EXERCISE DIRECTIONS -
Only the lines from the one holding "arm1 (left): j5" to the end of the data should be echoed, exactly as they appear, minus the pictures.

SOURCE DATA -
——————
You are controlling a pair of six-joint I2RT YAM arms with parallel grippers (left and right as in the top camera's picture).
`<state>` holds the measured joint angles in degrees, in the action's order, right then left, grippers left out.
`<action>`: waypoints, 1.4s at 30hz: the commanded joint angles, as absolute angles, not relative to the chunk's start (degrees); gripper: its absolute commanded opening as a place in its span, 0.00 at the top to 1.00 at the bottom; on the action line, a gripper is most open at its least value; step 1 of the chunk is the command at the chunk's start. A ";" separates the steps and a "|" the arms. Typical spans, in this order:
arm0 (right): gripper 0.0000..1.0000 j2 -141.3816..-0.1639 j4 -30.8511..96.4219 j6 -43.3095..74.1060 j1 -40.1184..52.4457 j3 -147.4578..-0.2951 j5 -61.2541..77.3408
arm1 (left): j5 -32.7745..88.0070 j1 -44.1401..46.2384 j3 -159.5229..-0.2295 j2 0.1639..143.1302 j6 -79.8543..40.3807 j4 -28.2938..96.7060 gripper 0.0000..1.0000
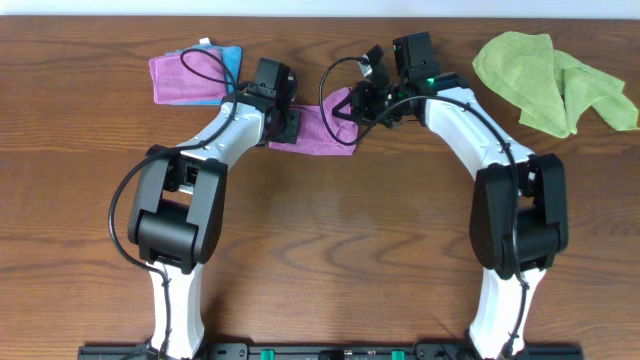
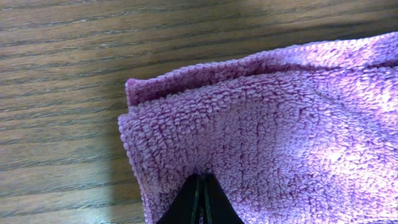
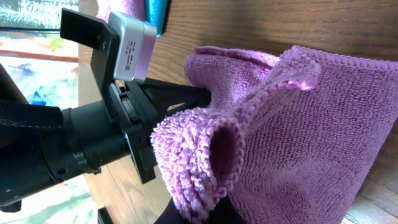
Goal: Fold the cloth
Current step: 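Bring both grippers together, folding the strip in half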
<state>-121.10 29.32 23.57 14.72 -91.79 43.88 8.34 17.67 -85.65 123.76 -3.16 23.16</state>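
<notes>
The purple cloth point(image 1: 318, 130) lies doubled over on the wooden table, between the two grippers. My left gripper point(image 1: 284, 122) is shut on its left end; in the left wrist view the black fingertips point(image 2: 200, 198) pinch the fuzzy edge point(image 2: 267, 137) flat on the wood. My right gripper point(image 1: 352, 105) is shut on the other end, held above the lower layer. In the right wrist view that end curls over the fingers point(image 3: 199, 211) as a rolled hem point(image 3: 199, 155), with the left gripper's black body point(image 3: 93, 149) close behind.
A folded purple cloth on a blue one point(image 1: 190, 76) lies at the back left, just beyond the left arm. A crumpled green cloth point(image 1: 548, 76) sits at the back right. Black cables loop around both wrists. Bare wood point(image 1: 340, 230) fills the front.
My right gripper has carried its cloth end a little further left, closer to the left gripper. The left gripper and its end have shifted slightly left. The cloth looks shorter.
At first the cloth stretched long between both shut grippers. Then the right gripper stood further left, with its end lifted over the cloth. Later both grippers were further left and the cloth doubled; now the ends nearly meet.
</notes>
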 commanded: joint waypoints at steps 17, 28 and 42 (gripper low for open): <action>0.99 -119.44 27.68 21.98 18.41 -92.82 41.63 | 10.61 17.28 -85.65 126.17 -4.82 23.11 0.94; 0.99 -119.46 26.39 22.00 21.69 -92.82 34.06 | 13.41 17.26 -85.65 126.10 -5.39 22.68 0.94; 0.99 -119.46 26.59 22.28 21.41 -92.82 27.55 | 15.57 13.67 -86.32 119.48 -6.48 22.41 0.95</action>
<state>-121.10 26.55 22.96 21.37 -91.79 29.95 14.31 14.94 -85.65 123.57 -5.80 22.37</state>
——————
ANSWER TO THIS PROBLEM -
arm1 (left): j5 -32.7745..88.0070 j1 -44.1401..46.2384 j3 -159.5229..-0.2295 j2 0.1639..143.1302 j6 -79.8543..40.3807 j4 -28.2938..96.7060 gripper 0.0000..1.0000
Goal: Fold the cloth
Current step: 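Bring both grippers together, folding the strip in half
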<state>-121.10 29.32 23.57 14.72 -91.79 43.88 8.34 17.67 -85.65 123.76 -3.16 23.16</state>
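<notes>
The purple cloth point(image 1: 318, 130) lies doubled over on the wooden table, between the two grippers. My left gripper point(image 1: 284, 122) is shut on its left end; in the left wrist view the black fingertips point(image 2: 200, 198) pinch the fuzzy edge point(image 2: 267, 137) flat on the wood. My right gripper point(image 1: 352, 105) is shut on the other end, held above the lower layer. In the right wrist view that end curls over the fingers point(image 3: 199, 211) as a rolled hem point(image 3: 199, 155), with the left gripper's black body point(image 3: 93, 149) close behind.
A folded purple cloth on a blue one point(image 1: 190, 76) lies at the back left, just beyond the left arm. A crumpled green cloth point(image 1: 548, 76) sits at the back right. Black cables loop around both wrists. Bare wood point(image 1: 340, 230) fills the front.
My right gripper has carried its cloth end a little further left, closer to the left gripper. The left gripper and its end have shifted slightly left. The cloth looks shorter.
At first the cloth stretched long between both shut grippers. Then the right gripper stood further left, with its end lifted over the cloth. Later both grippers were further left and the cloth doubled; now the ends nearly meet.
</notes>
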 commanded: joint waypoints at steps 17, 28 and 42 (gripper low for open): <action>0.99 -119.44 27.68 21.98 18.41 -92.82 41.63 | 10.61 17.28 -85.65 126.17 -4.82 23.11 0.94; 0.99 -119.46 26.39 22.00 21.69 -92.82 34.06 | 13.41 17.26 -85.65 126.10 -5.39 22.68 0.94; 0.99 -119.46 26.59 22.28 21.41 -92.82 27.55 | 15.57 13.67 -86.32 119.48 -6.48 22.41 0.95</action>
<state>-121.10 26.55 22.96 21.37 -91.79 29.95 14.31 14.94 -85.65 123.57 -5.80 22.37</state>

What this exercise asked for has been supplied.